Work order
Of the entries below, return exactly those lines that fall between the one containing "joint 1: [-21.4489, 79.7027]" and the one containing "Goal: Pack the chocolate", the two end lines included.

Excerpted data
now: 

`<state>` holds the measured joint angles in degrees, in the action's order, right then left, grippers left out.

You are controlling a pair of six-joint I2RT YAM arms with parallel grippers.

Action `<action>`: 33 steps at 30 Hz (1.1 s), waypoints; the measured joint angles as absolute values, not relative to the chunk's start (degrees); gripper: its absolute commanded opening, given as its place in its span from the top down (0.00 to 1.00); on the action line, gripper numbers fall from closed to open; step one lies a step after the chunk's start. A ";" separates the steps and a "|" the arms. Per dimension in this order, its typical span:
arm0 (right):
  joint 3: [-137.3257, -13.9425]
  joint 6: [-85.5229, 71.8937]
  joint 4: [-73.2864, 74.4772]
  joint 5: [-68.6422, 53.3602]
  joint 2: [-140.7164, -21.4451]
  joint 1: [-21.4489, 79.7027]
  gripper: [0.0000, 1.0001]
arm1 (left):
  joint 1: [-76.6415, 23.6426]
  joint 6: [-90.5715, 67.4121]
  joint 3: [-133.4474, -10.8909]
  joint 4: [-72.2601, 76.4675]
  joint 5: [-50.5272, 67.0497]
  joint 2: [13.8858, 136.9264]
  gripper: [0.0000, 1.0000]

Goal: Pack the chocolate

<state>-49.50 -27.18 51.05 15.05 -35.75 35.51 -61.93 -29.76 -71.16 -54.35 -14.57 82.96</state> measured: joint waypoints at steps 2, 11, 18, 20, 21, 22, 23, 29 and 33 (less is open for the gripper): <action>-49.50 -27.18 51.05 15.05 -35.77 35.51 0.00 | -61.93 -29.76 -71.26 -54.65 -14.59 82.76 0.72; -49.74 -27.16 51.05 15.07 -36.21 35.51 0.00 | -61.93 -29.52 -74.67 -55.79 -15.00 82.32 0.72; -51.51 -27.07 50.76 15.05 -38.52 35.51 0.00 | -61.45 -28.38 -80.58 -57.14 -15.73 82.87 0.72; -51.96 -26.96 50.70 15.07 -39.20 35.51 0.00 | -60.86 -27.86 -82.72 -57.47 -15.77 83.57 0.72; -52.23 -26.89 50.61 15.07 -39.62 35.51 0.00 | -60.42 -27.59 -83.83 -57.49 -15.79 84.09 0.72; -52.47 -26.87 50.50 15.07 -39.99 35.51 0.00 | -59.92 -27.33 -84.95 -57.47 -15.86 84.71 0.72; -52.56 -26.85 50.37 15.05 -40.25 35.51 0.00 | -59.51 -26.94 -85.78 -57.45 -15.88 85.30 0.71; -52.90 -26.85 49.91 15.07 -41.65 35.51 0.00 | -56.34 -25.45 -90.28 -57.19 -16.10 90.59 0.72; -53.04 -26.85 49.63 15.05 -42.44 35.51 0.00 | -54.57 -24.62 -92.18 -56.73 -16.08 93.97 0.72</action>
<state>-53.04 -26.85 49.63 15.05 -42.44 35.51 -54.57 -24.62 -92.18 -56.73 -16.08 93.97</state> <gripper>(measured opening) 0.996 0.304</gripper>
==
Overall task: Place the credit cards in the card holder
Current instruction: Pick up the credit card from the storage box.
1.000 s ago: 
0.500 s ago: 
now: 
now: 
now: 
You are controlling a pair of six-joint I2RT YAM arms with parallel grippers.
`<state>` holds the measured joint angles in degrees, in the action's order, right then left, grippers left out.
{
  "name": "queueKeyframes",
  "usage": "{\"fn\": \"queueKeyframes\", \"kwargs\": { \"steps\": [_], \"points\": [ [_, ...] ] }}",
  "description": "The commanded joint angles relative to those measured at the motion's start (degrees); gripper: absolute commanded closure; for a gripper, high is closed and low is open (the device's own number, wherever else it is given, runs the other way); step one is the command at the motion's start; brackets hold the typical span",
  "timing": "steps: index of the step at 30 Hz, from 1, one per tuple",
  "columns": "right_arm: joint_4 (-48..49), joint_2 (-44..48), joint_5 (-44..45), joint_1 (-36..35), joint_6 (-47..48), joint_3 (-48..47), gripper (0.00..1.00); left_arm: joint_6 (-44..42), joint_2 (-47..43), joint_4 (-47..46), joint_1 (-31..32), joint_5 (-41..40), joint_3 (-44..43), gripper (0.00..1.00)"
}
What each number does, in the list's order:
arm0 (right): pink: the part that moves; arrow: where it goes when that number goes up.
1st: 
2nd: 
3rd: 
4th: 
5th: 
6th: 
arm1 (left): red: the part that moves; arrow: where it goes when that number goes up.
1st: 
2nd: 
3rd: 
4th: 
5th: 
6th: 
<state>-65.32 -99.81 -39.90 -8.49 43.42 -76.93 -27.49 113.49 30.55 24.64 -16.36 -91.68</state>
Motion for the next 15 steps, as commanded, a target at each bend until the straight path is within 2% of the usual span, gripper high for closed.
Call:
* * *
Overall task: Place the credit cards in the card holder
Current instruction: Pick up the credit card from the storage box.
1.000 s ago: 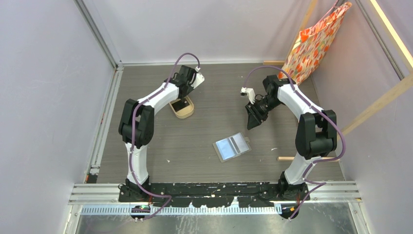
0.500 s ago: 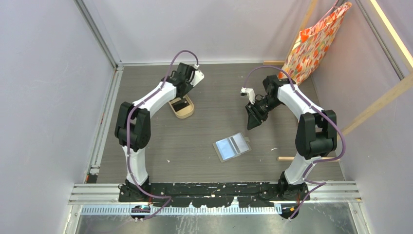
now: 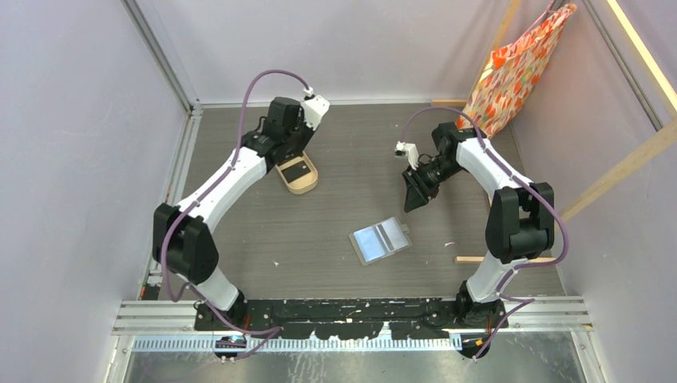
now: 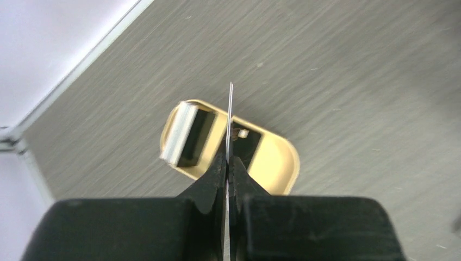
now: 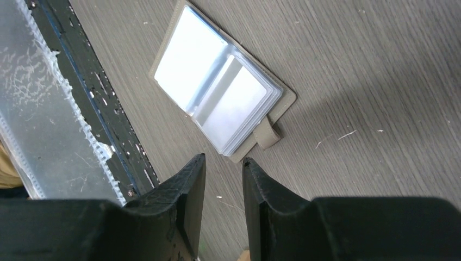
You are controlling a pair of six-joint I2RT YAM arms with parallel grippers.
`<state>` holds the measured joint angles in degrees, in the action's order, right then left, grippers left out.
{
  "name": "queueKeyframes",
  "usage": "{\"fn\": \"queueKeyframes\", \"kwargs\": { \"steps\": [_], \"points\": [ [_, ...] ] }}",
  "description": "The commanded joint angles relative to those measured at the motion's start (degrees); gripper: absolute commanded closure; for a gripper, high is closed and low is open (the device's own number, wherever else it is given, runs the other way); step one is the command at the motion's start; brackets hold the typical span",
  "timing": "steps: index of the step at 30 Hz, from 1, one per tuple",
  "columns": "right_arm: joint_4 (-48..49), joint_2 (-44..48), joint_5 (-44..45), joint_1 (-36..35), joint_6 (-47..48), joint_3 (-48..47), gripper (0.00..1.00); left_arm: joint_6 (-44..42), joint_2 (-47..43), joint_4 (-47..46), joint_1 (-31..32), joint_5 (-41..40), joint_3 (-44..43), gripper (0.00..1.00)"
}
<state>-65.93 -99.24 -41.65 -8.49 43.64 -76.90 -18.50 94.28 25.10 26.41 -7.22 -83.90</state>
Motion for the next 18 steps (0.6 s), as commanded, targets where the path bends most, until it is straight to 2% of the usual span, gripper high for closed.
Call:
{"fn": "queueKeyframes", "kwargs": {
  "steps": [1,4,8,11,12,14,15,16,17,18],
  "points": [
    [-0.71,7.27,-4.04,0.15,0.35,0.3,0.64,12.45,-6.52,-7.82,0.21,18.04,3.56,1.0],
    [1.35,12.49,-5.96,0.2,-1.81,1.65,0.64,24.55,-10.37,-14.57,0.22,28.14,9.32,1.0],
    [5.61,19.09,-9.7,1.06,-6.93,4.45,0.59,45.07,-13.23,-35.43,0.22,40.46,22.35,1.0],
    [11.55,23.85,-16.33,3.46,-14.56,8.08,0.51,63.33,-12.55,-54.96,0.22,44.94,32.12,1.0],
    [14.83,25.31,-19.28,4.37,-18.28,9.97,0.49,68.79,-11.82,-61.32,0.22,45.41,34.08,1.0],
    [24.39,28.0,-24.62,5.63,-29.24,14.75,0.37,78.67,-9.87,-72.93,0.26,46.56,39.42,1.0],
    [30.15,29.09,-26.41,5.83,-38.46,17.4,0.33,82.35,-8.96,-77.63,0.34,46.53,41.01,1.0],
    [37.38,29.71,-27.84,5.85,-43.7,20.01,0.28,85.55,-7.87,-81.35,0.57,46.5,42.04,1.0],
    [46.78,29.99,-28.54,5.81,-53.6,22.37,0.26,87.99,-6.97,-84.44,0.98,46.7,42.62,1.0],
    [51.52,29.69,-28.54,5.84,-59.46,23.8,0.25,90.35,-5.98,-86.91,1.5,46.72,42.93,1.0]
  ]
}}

Exercise answer
  joint 1: [-21.4489, 79.7027]
  gripper: [0.0000, 1.0001]
arm1 (left):
  joint 1: [-76.6415, 23.6426]
  joint 6: [-90.5715, 67.4121]
  joint 3: [-133.4474, -10.8909]
  joint 4: [-72.2601, 76.4675]
  joint 5: [-50.5272, 67.0497]
  joint 2: [13.8858, 136.9264]
  gripper: [0.0000, 1.0000]

Goal: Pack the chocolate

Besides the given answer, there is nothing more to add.